Stored items from a collection
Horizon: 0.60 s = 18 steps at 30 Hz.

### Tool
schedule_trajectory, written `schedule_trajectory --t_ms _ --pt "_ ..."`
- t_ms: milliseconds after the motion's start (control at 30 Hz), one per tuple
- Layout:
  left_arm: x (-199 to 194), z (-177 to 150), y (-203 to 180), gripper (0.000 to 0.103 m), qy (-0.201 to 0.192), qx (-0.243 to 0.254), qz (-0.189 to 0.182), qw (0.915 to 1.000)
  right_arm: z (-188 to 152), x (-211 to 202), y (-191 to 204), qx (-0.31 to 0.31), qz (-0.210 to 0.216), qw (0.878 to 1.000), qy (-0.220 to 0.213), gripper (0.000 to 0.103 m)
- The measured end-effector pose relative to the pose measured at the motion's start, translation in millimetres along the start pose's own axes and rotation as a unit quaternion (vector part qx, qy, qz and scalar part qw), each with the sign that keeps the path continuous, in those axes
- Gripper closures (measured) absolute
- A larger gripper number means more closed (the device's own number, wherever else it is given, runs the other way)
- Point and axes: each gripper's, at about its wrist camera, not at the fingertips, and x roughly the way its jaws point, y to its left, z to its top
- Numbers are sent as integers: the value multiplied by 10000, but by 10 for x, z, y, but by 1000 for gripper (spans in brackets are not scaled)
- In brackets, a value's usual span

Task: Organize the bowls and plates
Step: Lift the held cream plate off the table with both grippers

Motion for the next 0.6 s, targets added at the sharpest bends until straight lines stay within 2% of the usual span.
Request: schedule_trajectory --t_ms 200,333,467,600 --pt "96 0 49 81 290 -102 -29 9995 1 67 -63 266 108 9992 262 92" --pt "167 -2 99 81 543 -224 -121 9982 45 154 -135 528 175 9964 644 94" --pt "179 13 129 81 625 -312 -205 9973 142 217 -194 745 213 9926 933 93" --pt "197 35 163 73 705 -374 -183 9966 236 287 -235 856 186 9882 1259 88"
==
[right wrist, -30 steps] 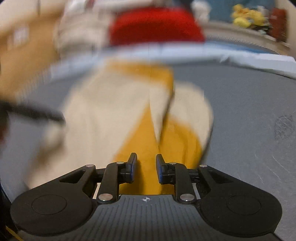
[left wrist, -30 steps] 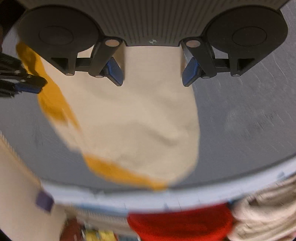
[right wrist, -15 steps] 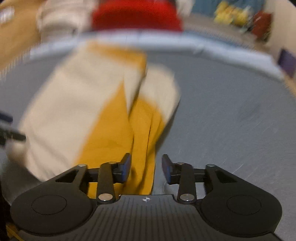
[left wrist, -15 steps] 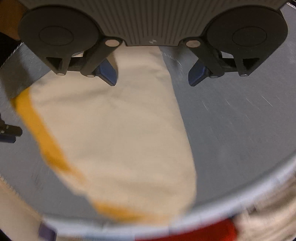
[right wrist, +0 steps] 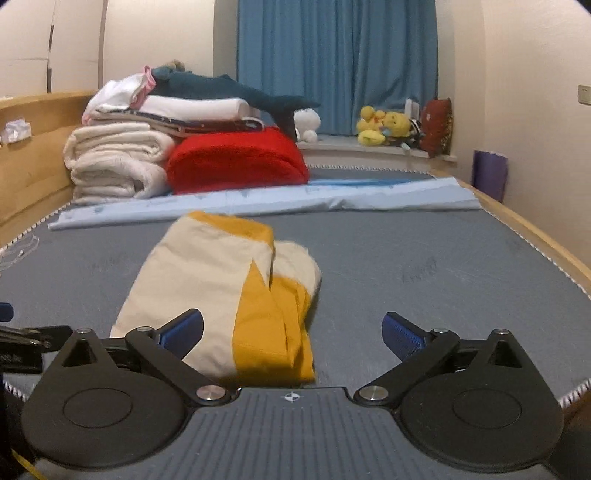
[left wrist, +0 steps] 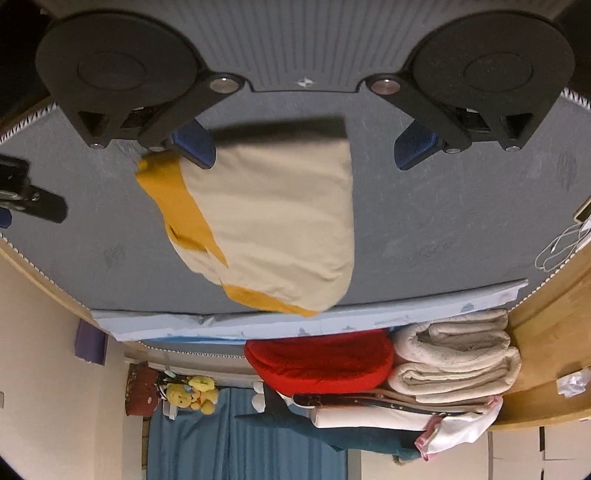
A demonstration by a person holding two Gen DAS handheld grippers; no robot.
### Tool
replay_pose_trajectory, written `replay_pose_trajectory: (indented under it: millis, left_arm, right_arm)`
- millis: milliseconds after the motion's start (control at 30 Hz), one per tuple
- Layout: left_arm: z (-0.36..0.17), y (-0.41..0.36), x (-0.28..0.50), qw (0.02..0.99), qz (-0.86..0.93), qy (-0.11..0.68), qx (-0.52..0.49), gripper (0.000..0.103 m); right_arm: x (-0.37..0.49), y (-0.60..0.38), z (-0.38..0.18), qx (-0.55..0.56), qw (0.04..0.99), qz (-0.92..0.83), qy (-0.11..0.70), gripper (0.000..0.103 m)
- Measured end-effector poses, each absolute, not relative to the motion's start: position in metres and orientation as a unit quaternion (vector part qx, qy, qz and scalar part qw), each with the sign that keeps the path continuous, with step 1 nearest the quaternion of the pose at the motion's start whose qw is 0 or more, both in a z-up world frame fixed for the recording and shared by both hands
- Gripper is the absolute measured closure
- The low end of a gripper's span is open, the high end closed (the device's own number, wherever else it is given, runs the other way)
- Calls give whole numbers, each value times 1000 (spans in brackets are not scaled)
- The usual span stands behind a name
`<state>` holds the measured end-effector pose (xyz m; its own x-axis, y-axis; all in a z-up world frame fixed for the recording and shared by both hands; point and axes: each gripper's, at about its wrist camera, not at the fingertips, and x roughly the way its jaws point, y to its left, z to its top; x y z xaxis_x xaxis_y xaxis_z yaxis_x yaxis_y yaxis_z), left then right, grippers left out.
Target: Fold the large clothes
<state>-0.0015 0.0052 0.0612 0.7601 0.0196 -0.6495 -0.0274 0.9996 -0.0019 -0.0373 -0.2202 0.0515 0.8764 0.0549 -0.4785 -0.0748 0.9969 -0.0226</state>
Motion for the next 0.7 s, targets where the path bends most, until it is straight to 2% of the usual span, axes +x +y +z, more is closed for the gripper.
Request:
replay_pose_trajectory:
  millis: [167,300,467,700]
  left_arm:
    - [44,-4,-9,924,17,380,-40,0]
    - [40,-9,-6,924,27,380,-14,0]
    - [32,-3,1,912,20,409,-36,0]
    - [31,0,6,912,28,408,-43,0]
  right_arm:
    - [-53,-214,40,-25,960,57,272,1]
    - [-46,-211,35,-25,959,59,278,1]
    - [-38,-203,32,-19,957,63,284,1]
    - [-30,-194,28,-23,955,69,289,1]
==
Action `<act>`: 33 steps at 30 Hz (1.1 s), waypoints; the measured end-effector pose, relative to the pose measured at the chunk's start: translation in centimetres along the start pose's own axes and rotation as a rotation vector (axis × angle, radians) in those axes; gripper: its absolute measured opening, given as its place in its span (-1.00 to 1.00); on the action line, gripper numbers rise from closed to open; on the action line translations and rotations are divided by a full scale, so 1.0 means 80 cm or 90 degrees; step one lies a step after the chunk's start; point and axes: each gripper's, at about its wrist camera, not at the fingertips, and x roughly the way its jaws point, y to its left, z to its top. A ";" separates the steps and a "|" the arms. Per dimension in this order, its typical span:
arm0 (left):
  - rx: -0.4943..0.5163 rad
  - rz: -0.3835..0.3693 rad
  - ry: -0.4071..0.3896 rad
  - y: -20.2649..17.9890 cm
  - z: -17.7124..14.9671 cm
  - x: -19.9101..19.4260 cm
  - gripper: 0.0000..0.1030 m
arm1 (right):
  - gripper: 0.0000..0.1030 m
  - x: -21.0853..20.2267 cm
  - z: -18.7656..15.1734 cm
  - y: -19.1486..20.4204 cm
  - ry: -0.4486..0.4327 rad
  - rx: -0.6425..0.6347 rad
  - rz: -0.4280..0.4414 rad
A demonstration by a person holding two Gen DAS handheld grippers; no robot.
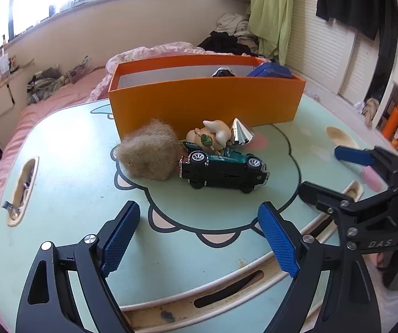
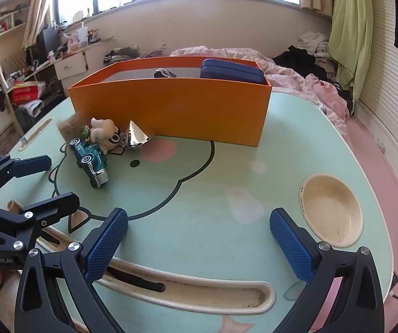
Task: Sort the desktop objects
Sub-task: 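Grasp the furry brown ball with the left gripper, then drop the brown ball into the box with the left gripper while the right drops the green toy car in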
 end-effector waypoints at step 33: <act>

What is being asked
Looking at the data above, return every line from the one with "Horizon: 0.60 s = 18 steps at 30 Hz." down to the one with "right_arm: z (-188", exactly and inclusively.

Reply to the task
Horizon: 0.60 s = 18 steps at 30 Hz.

### Tool
schedule_trajectory, written `schedule_trajectory --t_ms _ --pt "_ ..."`
- t_ms: milliseconds after the motion's start (control at 30 Hz), one per tuple
- Layout:
  left_arm: x (-199 to 194), z (-177 to 150), y (-203 to 180), gripper (0.000 to 0.103 m), qy (-0.201 to 0.192), qx (-0.243 to 0.254), qz (-0.189 to 0.182), qw (0.915 to 1.000)
  right_arm: z (-188 to 152), x (-211 to 202), y (-191 to 204), qx (-0.31 to 0.31), qz (-0.210 to 0.216), qw (0.878 to 1.000), qy (-0.220 to 0.213), gripper (0.000 to 0.103 m)

The work on this exercise is complete.